Evet, Tahran bu olanlardan çok yararlandı. Burada iki önemli bölgesel oyuncu arasındaki geçmiş ve gelecekteki yaraları deşmeye gerek yok, ancak Tahran’ın Kahire ile Ankara arasındaki kopukluktan Suriye üzerindeki kontrolünü sıkılaştırmak ve buradaki Arap boşluğunu doldurmak için tam anlamıyla faydalandığı da bir gerçek.
Türk liderliği stratejik dosyaları ele alırken partisel aidiyetlerin üstüne çıkmayı reddederek bir hata yaptı. Arap "komşularının" iç işlerine müdahale etme yanlışında bulundu.
Buna karşılık, Ankara'nın eski Cumhurbaşkanı Muhammed Mursi'nin iktidarını destekleyen tutumundan yola çıkarak Kahire’de de, Suriye devriminin arkasında Türkiye'nin körüklediği bir Müslüman Kardeşler komplosunun var olduğu korkusu vardı. Oysa Suriye devrimi liderlerinin, aktivistlerinin ve şehitlerinin birçoğu, seküler, Hıristiyan veya örgütle hiçbir menfaati olmayan diğer dini gruplardan azınlıkların mensuplarıydı. Elbette sağduyulu bir gözlemci, iki ülke arasındaki şüphelerin ve endişelerin günler veya haftalar içinde yok olmasını beklemeyecektir, ancak iki ülkenin liderleri, bölgesel ve uluslararası olarak çevrelerindeki hızlı değişimlere ilk elden tanık oluyorlar. Yakın zamana kadar tartışılmaz olan sabitelerin yıkıldığını hissettiklerine şüphe yok.

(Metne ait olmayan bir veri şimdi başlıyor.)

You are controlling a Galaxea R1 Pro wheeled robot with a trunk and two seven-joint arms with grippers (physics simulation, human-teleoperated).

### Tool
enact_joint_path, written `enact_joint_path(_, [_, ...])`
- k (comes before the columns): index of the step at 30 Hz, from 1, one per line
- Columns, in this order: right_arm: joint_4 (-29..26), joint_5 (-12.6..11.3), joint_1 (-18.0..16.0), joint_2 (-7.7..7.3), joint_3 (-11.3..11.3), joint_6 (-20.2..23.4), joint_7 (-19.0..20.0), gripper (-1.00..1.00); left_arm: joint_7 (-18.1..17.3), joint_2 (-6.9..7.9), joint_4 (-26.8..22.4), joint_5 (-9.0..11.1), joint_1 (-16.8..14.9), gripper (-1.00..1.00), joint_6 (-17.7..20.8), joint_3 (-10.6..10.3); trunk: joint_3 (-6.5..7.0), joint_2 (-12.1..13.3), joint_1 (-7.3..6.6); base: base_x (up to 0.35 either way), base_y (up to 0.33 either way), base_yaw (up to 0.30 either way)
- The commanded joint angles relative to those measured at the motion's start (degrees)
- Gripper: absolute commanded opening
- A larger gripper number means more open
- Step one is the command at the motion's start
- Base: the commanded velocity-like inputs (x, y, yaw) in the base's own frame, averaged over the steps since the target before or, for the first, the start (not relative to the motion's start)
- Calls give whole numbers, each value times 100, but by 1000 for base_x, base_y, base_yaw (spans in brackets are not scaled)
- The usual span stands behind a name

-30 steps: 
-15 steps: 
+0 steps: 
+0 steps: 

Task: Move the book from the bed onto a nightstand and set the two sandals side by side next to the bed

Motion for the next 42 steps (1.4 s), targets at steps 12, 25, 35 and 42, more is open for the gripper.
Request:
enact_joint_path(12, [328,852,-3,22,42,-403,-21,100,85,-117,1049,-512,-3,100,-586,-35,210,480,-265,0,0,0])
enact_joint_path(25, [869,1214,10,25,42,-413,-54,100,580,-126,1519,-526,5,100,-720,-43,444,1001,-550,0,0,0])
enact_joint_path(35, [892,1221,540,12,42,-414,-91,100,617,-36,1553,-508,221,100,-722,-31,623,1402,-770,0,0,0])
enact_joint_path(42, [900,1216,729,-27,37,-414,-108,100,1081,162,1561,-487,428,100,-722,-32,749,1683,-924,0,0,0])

Büyüklükleri ve etkileri ne olursa olsun tüm bölgesel ve uluslararası oyuncular, denklemleri, kavramları ve çıkarlarının tanımı değişen bir dünyanın varlığını fark etmeye başladılar. Yanılsamalar dağılır, hesaplar değişir, düşmanı ve dostu tanımlamak için yeni standartlara ihtiyaç duyulur. Dahi İngiliz başbakanı Winston Churchill'in dediği gibi politikalar "Kalıcı dostluklar ve kalıcı düşmanlıklar" değil, her zaman "çıkarlar" tarafından yönetilir.

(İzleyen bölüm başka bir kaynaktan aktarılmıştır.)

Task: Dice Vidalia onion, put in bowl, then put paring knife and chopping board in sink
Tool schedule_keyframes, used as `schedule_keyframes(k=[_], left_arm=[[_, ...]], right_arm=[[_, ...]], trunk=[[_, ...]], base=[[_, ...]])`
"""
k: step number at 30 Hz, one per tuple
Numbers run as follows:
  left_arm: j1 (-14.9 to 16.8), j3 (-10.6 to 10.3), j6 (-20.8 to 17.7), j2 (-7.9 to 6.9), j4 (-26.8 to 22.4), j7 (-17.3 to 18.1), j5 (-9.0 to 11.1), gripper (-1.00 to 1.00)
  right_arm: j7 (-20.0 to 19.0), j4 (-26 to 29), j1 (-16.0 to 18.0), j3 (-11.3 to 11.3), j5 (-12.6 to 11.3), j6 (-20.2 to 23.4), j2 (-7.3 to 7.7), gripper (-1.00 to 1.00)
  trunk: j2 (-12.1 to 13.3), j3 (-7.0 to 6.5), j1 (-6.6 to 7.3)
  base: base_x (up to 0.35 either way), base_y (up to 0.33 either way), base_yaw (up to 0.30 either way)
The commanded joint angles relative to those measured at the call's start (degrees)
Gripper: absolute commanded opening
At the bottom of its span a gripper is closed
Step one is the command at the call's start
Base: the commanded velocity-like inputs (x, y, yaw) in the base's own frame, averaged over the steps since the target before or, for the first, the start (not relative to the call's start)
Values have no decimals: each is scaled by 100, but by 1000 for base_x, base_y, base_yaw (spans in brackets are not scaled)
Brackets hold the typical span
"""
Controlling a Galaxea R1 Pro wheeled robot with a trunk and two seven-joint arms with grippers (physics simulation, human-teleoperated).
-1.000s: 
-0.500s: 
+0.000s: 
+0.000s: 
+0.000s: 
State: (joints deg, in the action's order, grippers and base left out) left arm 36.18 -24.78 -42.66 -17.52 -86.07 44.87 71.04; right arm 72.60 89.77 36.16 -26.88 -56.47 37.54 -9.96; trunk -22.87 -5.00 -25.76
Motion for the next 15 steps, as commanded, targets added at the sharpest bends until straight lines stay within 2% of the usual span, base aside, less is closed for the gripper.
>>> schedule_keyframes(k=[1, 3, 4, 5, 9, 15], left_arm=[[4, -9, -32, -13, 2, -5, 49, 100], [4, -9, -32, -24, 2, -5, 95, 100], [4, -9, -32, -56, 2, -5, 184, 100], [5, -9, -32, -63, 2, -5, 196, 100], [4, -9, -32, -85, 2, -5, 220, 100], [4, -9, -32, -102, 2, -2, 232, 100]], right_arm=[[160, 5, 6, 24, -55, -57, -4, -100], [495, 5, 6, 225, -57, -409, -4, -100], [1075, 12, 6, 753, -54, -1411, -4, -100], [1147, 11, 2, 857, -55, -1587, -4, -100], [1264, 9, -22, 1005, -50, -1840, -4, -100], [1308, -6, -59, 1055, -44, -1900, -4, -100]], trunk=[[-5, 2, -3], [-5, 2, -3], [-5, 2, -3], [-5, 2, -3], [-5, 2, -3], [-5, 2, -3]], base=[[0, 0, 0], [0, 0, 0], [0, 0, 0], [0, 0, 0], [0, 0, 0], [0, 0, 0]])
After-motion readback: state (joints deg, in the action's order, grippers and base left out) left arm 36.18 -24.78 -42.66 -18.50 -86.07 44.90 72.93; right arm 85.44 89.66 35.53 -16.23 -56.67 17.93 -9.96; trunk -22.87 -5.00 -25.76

Son olarak, tek kutupluluk ve özel ilişkilerin modası geçmiş gibi görünüyor. Her seçeneğin bir bedeli ve her ittifakın - taktik veya stratejik olsun – değeri ve sonuçları var. Avrupa'da, İngiltere büyüklüğünde bir ülkenin kıta ile ilişkisini yeniden tanımladığı görülüyor. Asya'da, Hindistan gibi devasa bir demokrasi çoğulculuk ruhunun aleyhine döndü ve hoşgörüsüz milliyetçilik kervanına katıldı. Avrupa'nın Rusya ve İran ile bağlantılı doğalgaz, petrol ve yatırım çıkarları, Washington ile koşulsuz stratejik dayanışma durumunu sarstı.
Tüm olasılıklara açık küresel bir sahne, güvenin azaldığı ve sabitelerin yıkıldığı bir iklimde, gerçekçilikten başka alternatif yok.